When you transcribe the listing that follows, keep every line exact and omit the pictures.

INPUT DATA –
------------------------------------------------------------
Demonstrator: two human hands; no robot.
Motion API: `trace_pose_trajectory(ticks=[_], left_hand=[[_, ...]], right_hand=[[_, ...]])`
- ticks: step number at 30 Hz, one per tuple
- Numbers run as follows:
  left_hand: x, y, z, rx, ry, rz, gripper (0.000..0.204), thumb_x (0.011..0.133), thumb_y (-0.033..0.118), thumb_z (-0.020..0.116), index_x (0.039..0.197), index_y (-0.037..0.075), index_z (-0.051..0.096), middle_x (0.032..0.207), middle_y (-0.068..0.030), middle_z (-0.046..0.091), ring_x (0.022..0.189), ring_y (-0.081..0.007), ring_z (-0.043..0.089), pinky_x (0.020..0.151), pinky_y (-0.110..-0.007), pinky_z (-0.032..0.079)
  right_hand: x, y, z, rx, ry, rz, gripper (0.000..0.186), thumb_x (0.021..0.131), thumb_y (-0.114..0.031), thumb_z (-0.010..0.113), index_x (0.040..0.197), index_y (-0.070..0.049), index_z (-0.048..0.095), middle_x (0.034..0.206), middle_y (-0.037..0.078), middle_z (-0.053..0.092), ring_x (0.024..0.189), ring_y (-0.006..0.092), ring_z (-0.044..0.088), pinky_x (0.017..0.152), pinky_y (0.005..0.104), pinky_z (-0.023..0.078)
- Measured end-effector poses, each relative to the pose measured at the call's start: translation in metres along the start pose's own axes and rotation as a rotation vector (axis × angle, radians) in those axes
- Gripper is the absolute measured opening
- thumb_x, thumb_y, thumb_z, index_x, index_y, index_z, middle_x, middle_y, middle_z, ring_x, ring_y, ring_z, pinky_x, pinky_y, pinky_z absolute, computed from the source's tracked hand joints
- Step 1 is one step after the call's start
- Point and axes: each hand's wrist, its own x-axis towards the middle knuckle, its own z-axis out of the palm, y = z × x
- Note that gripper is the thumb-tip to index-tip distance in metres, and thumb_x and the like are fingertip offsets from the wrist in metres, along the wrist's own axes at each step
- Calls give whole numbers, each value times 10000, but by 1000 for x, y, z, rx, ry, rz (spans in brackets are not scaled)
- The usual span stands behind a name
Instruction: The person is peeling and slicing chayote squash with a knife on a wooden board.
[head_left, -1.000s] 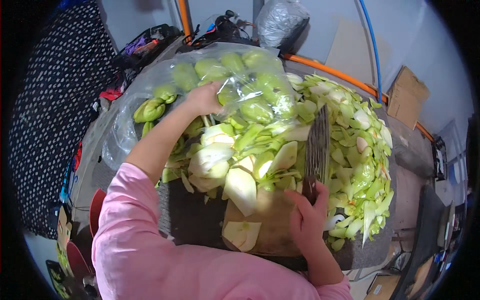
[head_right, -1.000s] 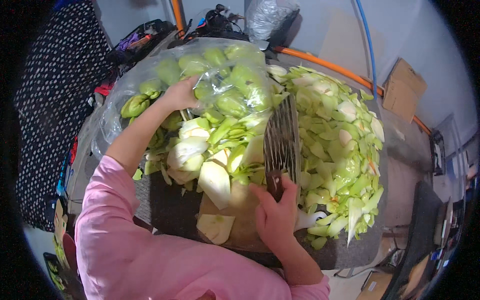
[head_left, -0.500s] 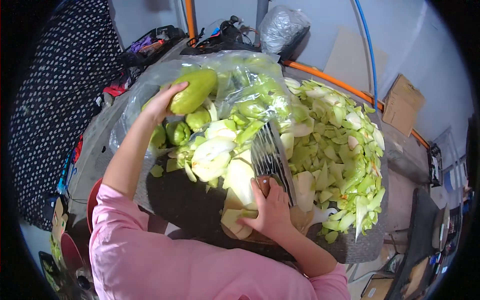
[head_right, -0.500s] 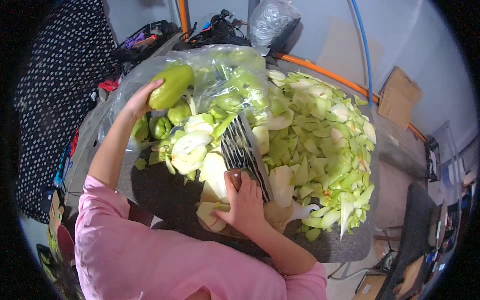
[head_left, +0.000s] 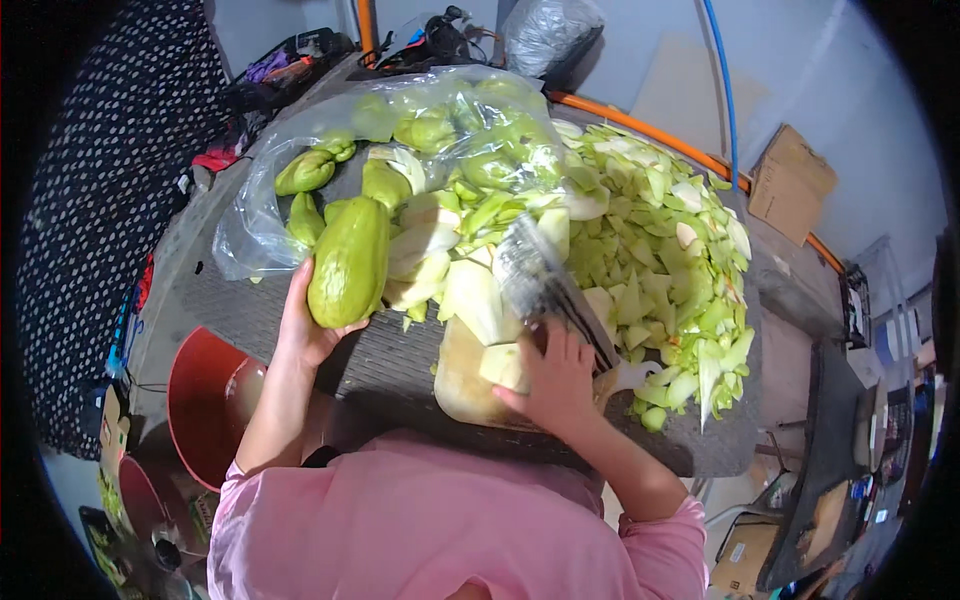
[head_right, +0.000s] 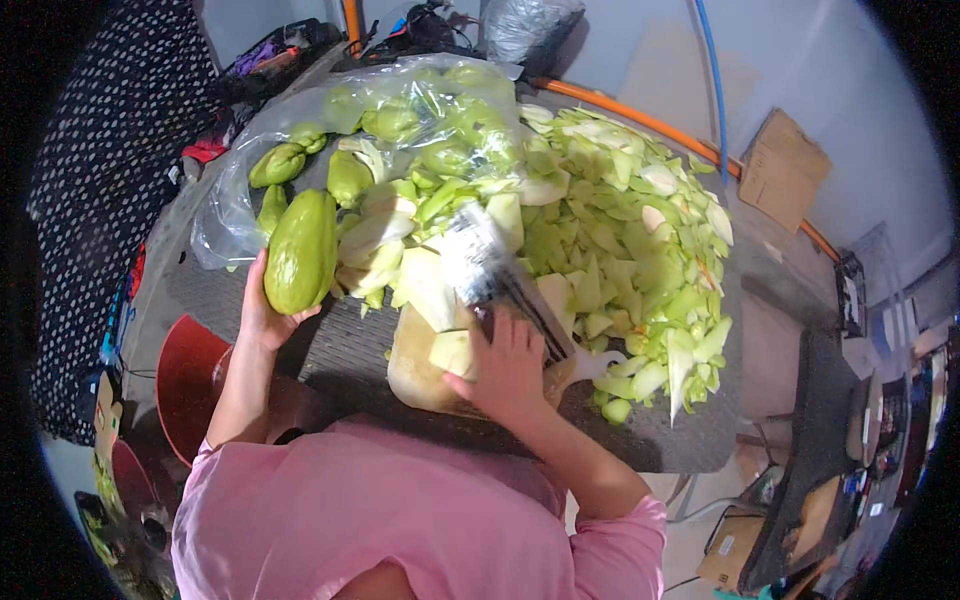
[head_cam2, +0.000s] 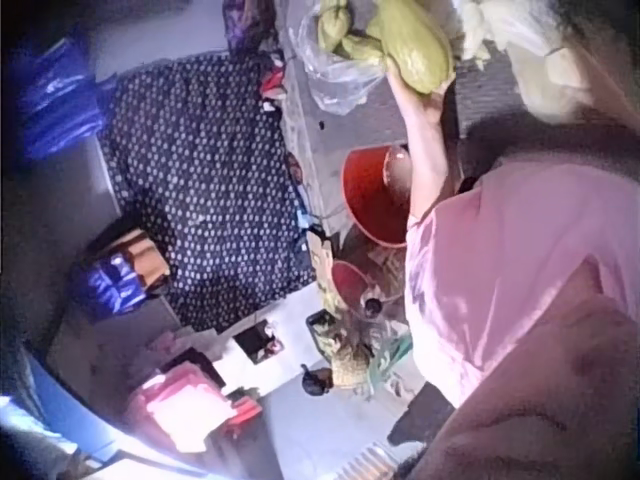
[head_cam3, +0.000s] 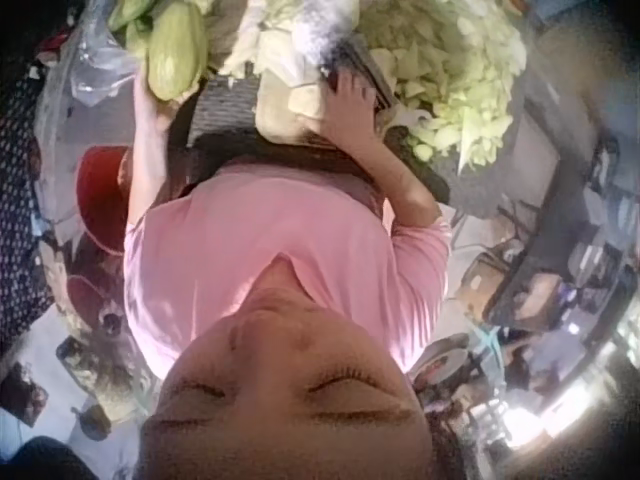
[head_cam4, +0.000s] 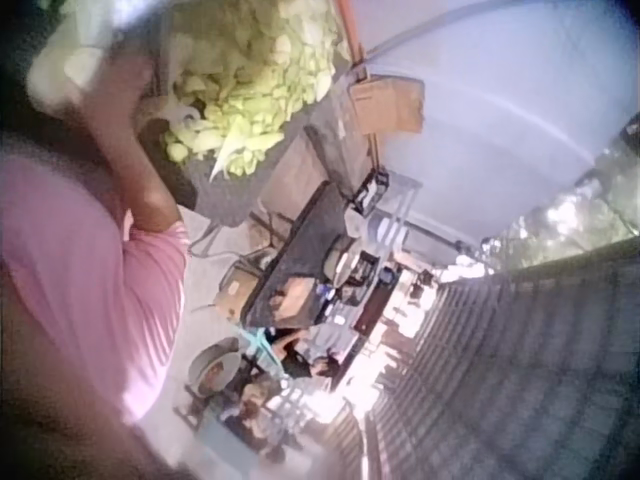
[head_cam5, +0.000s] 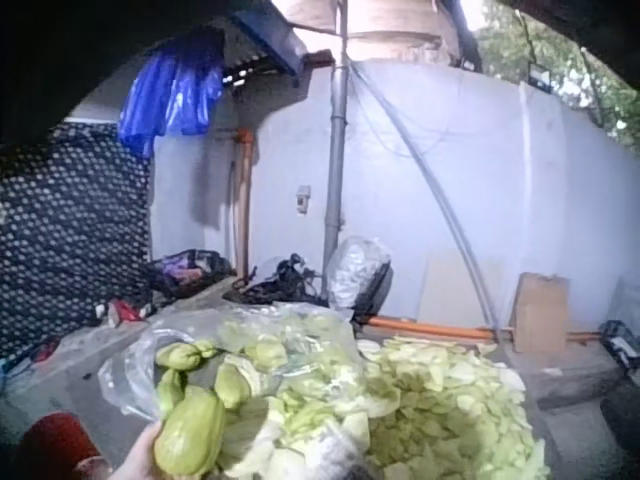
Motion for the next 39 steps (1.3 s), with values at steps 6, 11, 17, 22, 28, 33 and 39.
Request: trace_pose_trajectory(ticks=[6,11,17,22,28,33,39], left_hand=[[-22,-3,-2,238,-143,100,820,691,313,751,1354,60,340,1320,-144,455,1227,-280,450,1004,-394,396],[-18,7,44,1091,-388,314,872,570,244,823,1290,56,369,1228,-147,508,1139,-300,510,929,-384,433],[-14,-2,119,1604,-599,763,873,546,284,843,1274,99,397,1129,-147,556,1061,-327,554,899,-396,454],[6,-74,133,1289,-602,847,876,539,301,842,1279,114,413,1232,-165,479,1103,-369,489,940,-429,418],[-5,-111,151,1630,-720,881,809,573,307,811,1274,132,446,1278,-145,438,1116,-348,476,937,-421,421],[0,-92,135,1580,-587,773,855,554,294,813,1302,131,431,1298,-149,409,1120,-342,467,927,-424,426],[-1,-106,134,1622,-498,905,913,531,277,827,1323,116,404,1288,-156,418,1132,-372,467,937,-426,424]], right_hand=[[4,48,-13,-13,113,22,610,615,-519,718,1035,-94,596,1195,199,422,1041,337,424,835,439,313],[11,54,-23,-11,-27,31,565,591,-479,737,987,-96,612,1134,174,436,1017,325,440,831,435,313],[4,64,-21,-17,93,25,451,632,-370,719,983,-102,627,1145,171,453,1003,313,459,824,432,323],[-6,83,-22,1,257,103,343,687,-196,683,1009,-92,625,1170,194,478,979,347,498,799,435,396],[-15,108,-19,79,362,145,264,726,-118,665,980,-62,617,1138,232,500,985,403,537,808,431,476],[-17,120,-40,46,419,201,227,762,-123,666,977,-74,610,1178,253,482,1000,415,541,822,427,476],[25,138,-77,-149,644,168,247,782,-136,671,1003,-52,599,1176,230,491,1017,381,524,885,383,432]])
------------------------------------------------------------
ANSWER AREA –
Demonstrator: two human hands; no robot.
Motion API: `trace_pose_trajectory(ticks=[_], left_hand=[[_, ...]], right_hand=[[_, ...]])`
- ticks: step number at 30 Hz, one per tuple
- Numbers run as follows:
  left_hand: x, y, z, rx, ry, rz, gripper (0.000..0.204), thumb_x (0.011..0.133), thumb_y (-0.033..0.118), thumb_z (-0.020..0.116), index_x (0.039..0.197), index_y (-0.037..0.075), index_z (-0.051..0.096), middle_x (0.032..0.207), middle_y (-0.068..0.030), middle_z (-0.046..0.091), ring_x (0.022..0.189), ring_y (-0.081..0.007), ring_z (-0.043..0.089), pinky_x (0.020..0.151), pinky_y (-0.110..-0.007), pinky_z (-0.032..0.079)
  right_hand: x, y, z, rx, ry, rz, gripper (0.000..0.186), thumb_x (0.021..0.131), thumb_y (-0.114..0.031), thumb_z (-0.010..0.113), index_x (0.040..0.197), index_y (-0.070..0.049), index_z (-0.048..0.095), middle_x (0.034..0.206), middle_y (-0.037..0.078), middle_z (-0.053..0.092), ring_x (0.024..0.189), ring_y (-0.006..0.092), ring_z (-0.044..0.088), pinky_x (0.017..0.152), pinky_y (0.005..0.104), pinky_z (-0.023..0.078)
- Measured end-effector poses, each relative to the pose measured at the call's start: translation in metres along the start pose's own axes and rotation as a rotation vector (axis × angle, radians) in those axes
- Gripper is the absolute measured opening
- thumb_x, thumb_y, thumb_z, index_x, index_y, index_z, middle_x, middle_y, middle_z, ring_x, ring_y, ring_z, pinky_x, pinky_y, pinky_z absolute, computed from the source's tracked hand joints
- Step 1 is one step after the call's start
- Point and axes: each hand's wrist, its own x-axis towards the middle knuckle, its own z-axis out of the palm, y = z × x
- Note that gripper is the thumb-tip to index-tip distance in metres, and thumb_x and the like are fingertip offsets from the wrist in metres, along the wrist's own axes at each step
- Calls give whole numbers, each value times 10000, but by 1000 for x, y, z, rx, ry, rz (spans in brackets are not scaled)
- The usual span stands behind a name
Instruction: The person is peeling and slicing chayote squash with a knife on a wooden board.
[head_left, -1.000s] 
[head_right, -1.000s] 
[head_left, -0.500s] 
[head_right, -0.500s] 
[head_left, +0.000s] 
[head_right, +0.000s] 
[head_cam2, +0.000s] 
[head_cam3, +0.000s] 
[head_cam4, +0.000s] 
[head_cam5, +0.000s] 
Motion for the next 39 steps (1.3 s), with values at steps 6, 11, 17, 22, 28, 33 and 39.
Request: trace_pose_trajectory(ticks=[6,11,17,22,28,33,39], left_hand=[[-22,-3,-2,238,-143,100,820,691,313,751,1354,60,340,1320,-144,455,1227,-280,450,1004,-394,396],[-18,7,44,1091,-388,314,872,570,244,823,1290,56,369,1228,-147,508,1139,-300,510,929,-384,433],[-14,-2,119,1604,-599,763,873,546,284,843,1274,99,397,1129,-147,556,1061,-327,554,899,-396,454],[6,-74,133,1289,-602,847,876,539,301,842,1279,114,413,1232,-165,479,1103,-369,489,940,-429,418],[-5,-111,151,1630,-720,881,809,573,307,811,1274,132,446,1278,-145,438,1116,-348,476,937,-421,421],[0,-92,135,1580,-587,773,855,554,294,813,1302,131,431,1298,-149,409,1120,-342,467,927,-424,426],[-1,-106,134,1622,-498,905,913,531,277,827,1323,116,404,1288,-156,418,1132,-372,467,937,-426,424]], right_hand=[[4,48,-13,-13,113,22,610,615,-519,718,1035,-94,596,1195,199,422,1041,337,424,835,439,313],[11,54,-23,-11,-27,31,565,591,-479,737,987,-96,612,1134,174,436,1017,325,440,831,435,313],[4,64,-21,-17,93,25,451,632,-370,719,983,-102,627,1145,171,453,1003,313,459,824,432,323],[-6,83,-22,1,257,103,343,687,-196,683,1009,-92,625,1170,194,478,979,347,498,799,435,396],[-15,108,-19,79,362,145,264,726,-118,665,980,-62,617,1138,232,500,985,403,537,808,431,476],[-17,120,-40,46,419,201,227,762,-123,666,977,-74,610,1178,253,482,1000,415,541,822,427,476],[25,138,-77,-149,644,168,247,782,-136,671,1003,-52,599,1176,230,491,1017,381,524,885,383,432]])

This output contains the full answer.